◆ WHAT IS EXPECTED
The expected result is a verbatim repetition of the lines from the start of the entries through the line containing "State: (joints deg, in", with the pictures removed.

[Collected data]

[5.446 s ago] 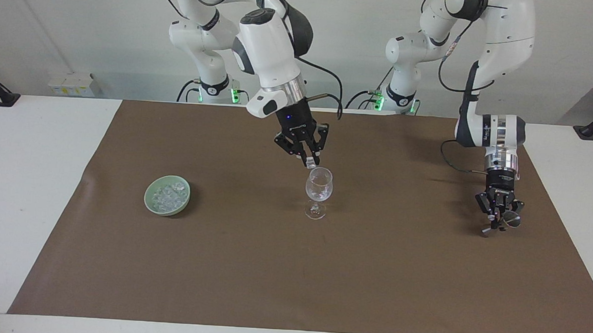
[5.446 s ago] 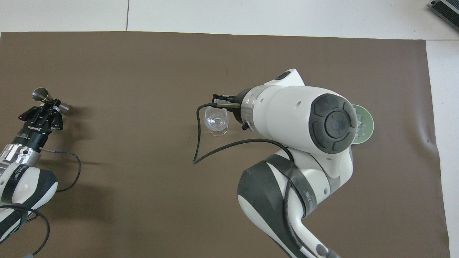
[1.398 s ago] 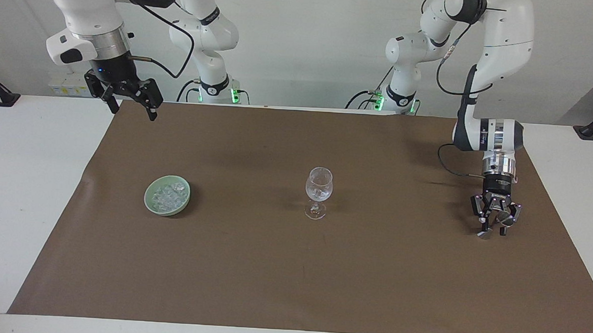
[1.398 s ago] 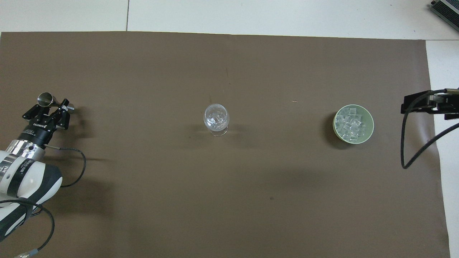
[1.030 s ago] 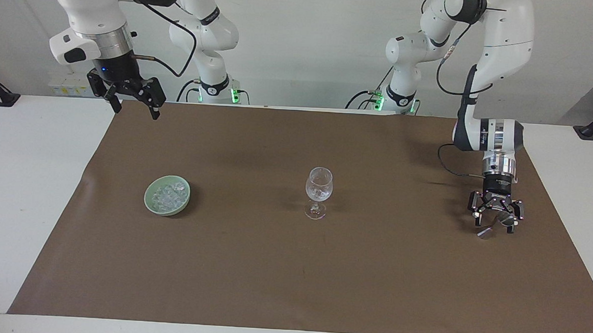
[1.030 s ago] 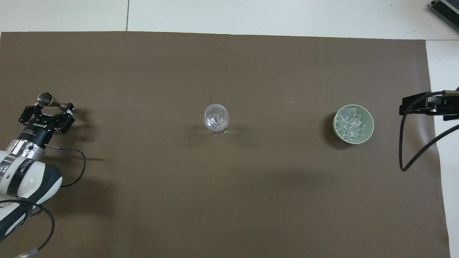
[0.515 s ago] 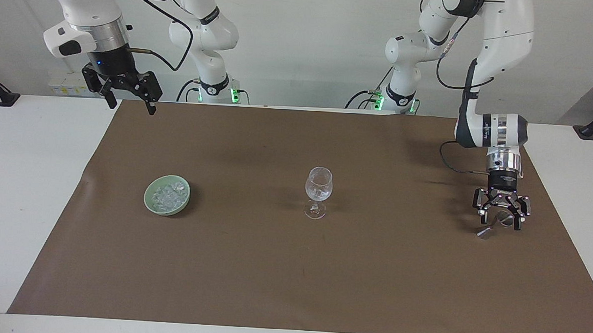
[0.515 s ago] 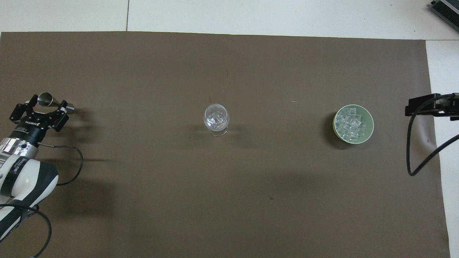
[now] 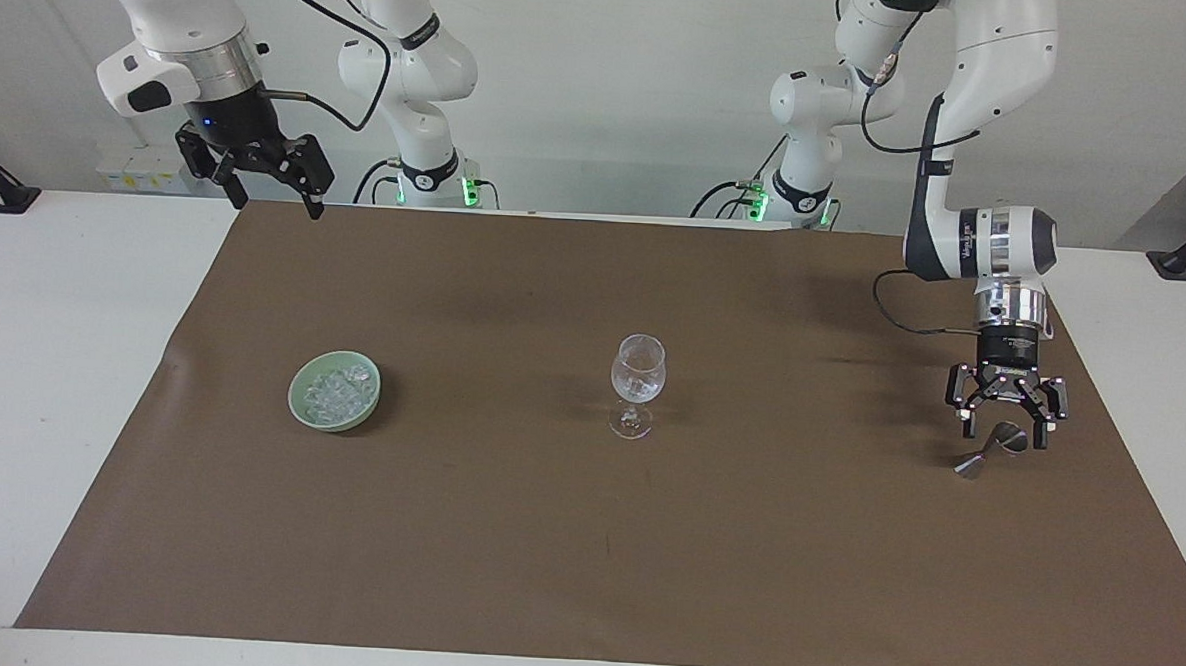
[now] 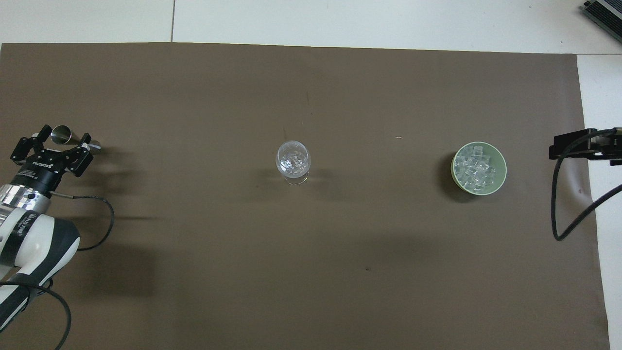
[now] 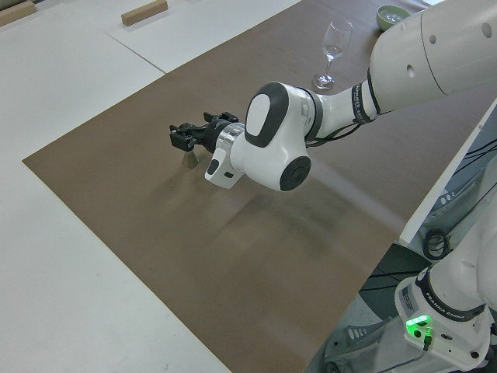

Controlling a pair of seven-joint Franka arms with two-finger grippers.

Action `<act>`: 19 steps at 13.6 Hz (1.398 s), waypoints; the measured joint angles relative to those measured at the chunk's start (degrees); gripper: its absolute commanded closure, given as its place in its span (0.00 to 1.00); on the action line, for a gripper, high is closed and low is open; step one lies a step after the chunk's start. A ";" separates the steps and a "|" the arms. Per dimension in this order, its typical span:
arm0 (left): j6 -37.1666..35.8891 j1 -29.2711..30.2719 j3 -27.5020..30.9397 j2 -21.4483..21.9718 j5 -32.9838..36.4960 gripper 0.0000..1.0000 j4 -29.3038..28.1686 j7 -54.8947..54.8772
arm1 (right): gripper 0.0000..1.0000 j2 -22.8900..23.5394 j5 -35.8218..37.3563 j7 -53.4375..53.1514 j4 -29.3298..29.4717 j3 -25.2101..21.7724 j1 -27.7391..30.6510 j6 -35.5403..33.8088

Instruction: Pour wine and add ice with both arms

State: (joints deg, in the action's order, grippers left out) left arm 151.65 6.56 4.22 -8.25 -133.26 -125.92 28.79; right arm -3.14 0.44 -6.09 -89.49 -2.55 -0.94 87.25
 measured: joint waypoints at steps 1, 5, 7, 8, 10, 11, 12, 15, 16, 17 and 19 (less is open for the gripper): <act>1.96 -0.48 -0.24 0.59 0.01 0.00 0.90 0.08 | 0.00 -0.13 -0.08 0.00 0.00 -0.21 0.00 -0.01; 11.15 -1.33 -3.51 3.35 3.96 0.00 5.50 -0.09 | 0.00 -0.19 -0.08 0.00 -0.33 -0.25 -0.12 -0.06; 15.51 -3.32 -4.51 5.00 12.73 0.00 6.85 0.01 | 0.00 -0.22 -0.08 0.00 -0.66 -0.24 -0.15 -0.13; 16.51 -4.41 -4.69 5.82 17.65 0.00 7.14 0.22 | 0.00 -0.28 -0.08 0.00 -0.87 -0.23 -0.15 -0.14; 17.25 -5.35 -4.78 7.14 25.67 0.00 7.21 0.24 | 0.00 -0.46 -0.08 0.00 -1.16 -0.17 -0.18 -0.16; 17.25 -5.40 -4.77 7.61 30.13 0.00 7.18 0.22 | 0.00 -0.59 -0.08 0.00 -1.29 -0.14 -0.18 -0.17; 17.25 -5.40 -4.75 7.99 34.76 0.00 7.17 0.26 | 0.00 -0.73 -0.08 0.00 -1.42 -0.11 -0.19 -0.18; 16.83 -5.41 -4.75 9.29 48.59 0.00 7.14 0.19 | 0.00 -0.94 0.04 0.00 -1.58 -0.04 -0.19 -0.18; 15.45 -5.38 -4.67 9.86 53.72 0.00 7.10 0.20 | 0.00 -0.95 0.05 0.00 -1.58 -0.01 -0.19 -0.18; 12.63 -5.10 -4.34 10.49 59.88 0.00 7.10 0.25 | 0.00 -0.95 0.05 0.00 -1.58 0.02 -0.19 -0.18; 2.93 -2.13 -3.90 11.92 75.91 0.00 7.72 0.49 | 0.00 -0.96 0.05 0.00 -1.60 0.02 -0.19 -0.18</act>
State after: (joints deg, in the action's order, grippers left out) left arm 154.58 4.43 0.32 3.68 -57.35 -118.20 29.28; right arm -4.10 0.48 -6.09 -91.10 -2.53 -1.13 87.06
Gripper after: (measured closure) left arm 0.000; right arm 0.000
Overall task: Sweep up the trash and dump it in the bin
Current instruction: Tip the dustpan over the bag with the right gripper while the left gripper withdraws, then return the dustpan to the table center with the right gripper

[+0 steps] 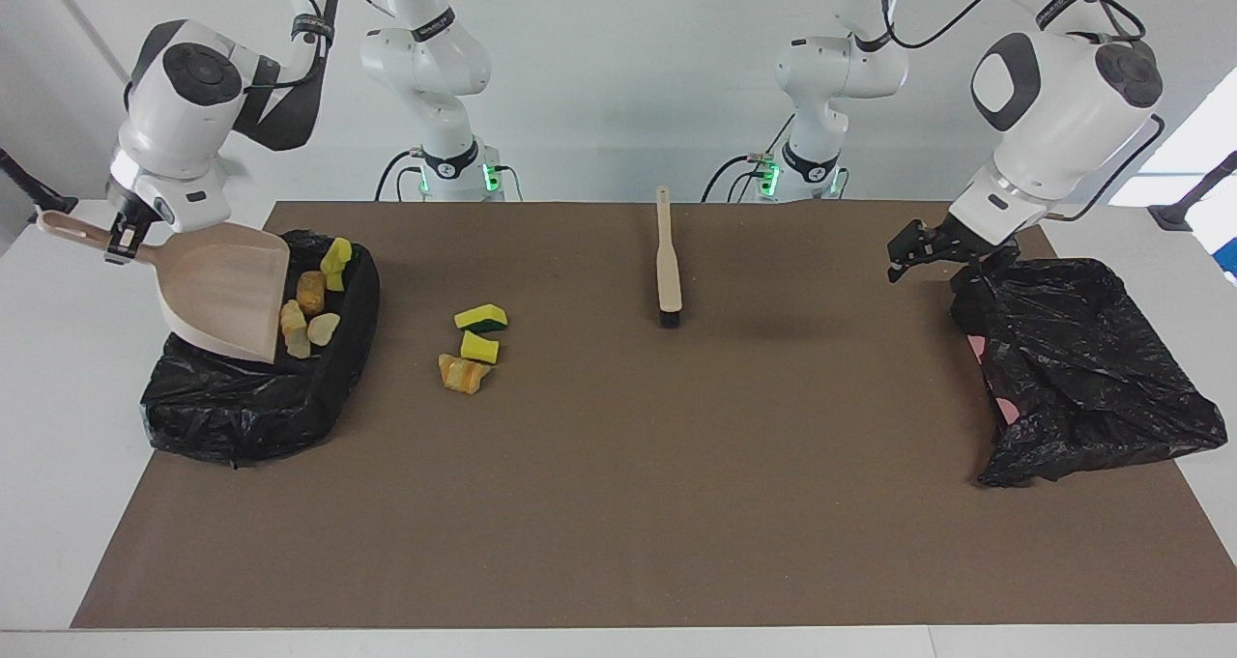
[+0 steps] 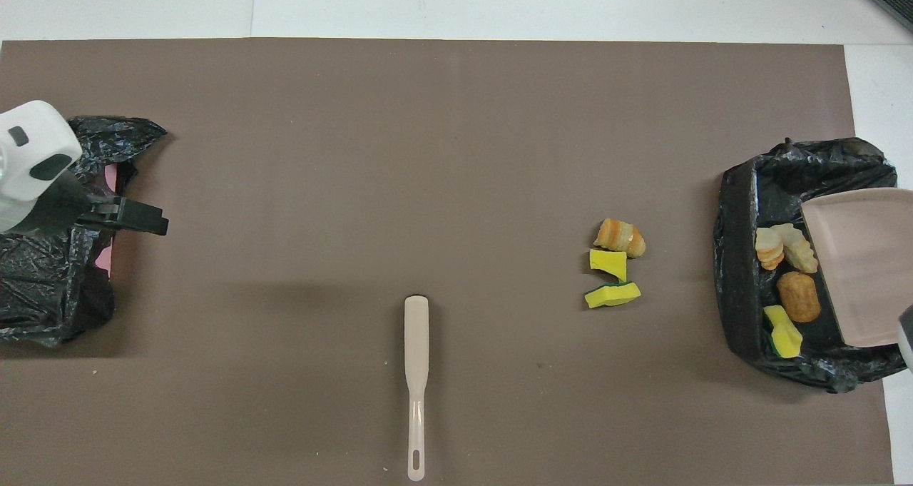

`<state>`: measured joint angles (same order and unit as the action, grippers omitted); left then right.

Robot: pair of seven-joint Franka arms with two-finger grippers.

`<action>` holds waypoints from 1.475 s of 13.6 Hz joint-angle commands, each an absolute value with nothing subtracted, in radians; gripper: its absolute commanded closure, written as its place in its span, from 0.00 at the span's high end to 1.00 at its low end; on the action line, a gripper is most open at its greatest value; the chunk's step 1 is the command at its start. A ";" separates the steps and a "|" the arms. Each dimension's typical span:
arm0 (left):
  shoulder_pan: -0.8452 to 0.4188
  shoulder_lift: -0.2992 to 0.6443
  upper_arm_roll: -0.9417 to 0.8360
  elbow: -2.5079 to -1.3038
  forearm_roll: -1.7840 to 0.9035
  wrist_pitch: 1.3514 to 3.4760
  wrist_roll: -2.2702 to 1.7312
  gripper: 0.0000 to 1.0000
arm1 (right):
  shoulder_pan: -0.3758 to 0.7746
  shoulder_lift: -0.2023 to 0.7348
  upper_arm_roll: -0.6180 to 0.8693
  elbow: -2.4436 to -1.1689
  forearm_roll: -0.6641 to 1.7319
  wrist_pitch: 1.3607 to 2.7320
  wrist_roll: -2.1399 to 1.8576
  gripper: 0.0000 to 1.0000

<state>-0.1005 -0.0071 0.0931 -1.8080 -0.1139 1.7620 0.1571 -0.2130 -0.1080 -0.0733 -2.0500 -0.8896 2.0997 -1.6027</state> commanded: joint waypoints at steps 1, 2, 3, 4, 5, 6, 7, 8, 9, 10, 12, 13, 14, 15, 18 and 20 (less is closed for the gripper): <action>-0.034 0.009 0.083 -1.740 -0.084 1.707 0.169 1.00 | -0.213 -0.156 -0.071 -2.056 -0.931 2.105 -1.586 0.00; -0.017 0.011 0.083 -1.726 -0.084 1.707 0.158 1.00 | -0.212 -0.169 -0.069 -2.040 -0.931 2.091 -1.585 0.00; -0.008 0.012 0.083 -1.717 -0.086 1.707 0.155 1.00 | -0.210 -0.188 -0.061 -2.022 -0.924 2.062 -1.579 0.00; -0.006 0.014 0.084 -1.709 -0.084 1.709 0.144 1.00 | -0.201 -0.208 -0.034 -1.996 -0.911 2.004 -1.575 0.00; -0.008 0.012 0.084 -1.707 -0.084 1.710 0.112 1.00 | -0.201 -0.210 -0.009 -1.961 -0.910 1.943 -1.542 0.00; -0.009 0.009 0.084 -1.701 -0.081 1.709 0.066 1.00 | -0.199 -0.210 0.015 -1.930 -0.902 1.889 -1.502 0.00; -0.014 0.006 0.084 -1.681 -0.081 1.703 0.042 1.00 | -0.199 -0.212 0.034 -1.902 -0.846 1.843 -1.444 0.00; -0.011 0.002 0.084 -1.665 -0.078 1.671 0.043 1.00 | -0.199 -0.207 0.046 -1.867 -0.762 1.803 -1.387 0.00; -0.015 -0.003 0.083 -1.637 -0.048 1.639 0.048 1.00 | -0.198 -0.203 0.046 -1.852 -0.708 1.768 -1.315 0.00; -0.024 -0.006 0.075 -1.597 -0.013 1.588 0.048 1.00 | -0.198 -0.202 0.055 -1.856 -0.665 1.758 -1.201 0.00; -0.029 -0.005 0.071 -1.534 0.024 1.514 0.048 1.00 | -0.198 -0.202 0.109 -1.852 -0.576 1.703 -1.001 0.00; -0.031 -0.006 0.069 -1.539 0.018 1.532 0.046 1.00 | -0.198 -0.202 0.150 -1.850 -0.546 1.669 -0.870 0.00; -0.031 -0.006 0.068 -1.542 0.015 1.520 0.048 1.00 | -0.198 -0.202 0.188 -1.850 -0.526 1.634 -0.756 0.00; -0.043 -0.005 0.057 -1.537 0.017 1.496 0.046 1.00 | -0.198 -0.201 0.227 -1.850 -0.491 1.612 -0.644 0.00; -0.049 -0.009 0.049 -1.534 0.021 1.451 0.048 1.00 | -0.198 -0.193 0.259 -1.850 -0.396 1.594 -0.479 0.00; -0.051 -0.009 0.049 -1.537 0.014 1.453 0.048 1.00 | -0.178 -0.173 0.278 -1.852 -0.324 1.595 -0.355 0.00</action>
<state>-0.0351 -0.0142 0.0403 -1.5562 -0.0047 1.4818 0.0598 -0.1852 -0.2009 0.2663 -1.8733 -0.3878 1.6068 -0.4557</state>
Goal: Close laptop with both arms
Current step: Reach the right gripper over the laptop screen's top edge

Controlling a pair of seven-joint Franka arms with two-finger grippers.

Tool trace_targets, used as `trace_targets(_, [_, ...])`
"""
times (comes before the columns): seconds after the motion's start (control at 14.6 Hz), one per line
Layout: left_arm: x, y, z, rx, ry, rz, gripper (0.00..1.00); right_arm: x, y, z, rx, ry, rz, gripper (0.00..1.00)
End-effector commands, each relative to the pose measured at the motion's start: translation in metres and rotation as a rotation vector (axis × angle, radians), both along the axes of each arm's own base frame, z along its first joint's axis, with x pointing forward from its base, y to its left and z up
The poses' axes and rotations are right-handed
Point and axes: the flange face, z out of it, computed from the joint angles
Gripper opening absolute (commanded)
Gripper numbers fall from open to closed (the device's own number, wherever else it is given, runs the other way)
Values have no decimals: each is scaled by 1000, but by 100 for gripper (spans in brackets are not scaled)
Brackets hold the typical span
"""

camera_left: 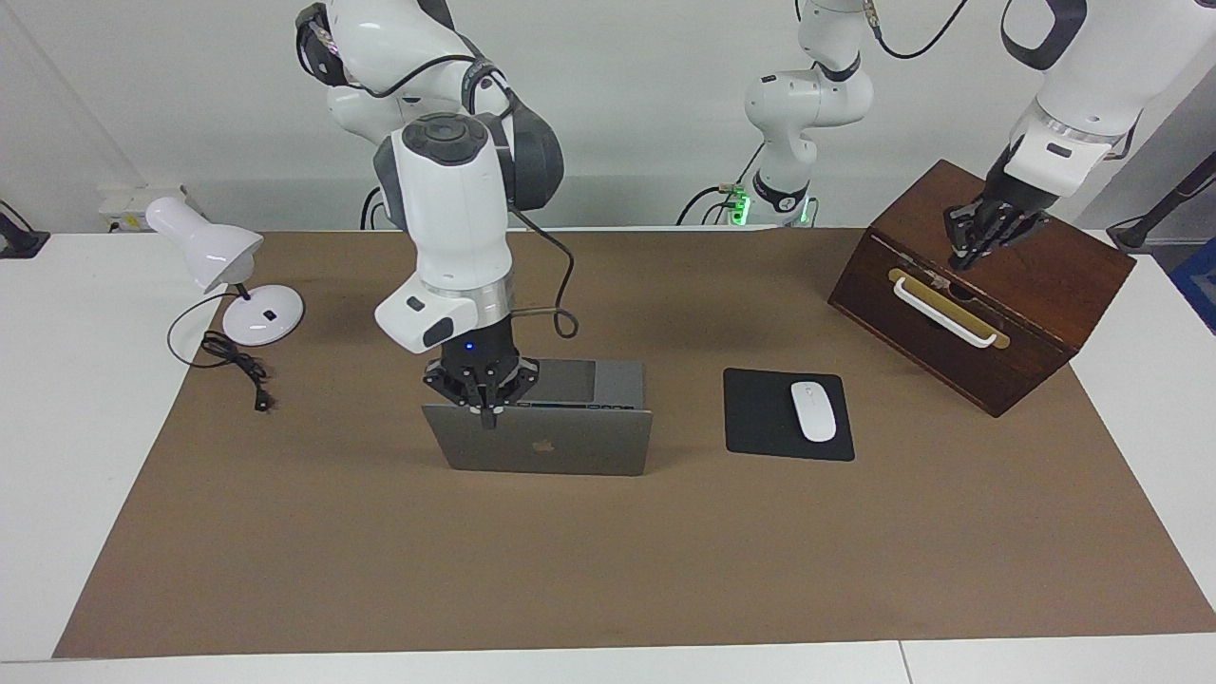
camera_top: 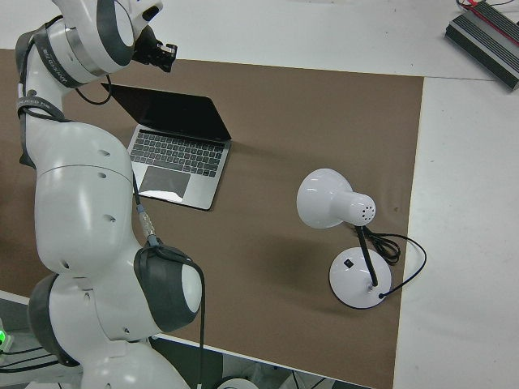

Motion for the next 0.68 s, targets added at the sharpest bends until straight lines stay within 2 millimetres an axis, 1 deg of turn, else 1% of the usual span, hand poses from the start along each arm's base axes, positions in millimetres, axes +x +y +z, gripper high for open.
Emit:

◆ THE ANSWER
[5.446 s ago] 
[5.446 s ago] 
[1.398 s ago] 
[1.398 s ago] 
[1.030 s ago] 
[1.030 s ago] 
[0.515 s ago] 
[0.515 s ago] 
[now] 
[now] 
[now] 

Controlling a pair of seven-joint Franka arms with two-finger grippers.

Action `<act>`: 19 steps at 13.6 Hz (1.398 s), waypoints; the measured joint angles relative to those measured at the chunk's start (degrees); gripper: its absolute commanded closure, given as its place in its span (0.00 to 1.00); on the action line, for a gripper, high is closed and low is open; step one lies a step after the chunk's start. A ";" separates the steps and a "|" the arms. Per dimension in this order, its typical span:
arm0 (left): j6 -37.1666..35.8891 j1 -29.2711..30.2719 j3 -27.5020..30.9397 j2 -21.4483..21.9718 j5 -32.9838..36.4960 gripper 0.0000..1.0000 j4 -29.3038..28.1686 j7 -54.8947..54.8772
arm1 (right): gripper 0.0000..1.0000 j2 -22.8900..23.5394 j5 -35.8218..37.3563 j7 -53.4375..53.1514 j4 -29.3298..29.4717 j3 -25.2101..21.7724 j1 -27.7391..30.6510 j6 -35.5403..33.8088

Instruction: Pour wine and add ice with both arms

State: (joints deg, in the action's order, grippers left out) left arm 151.65 6.56 4.22 -8.25 -133.26 -125.92 28.79; right arm -3.14 0.44 -6.09 -89.49 -2.55 -0.94 87.25

This output has been given in full.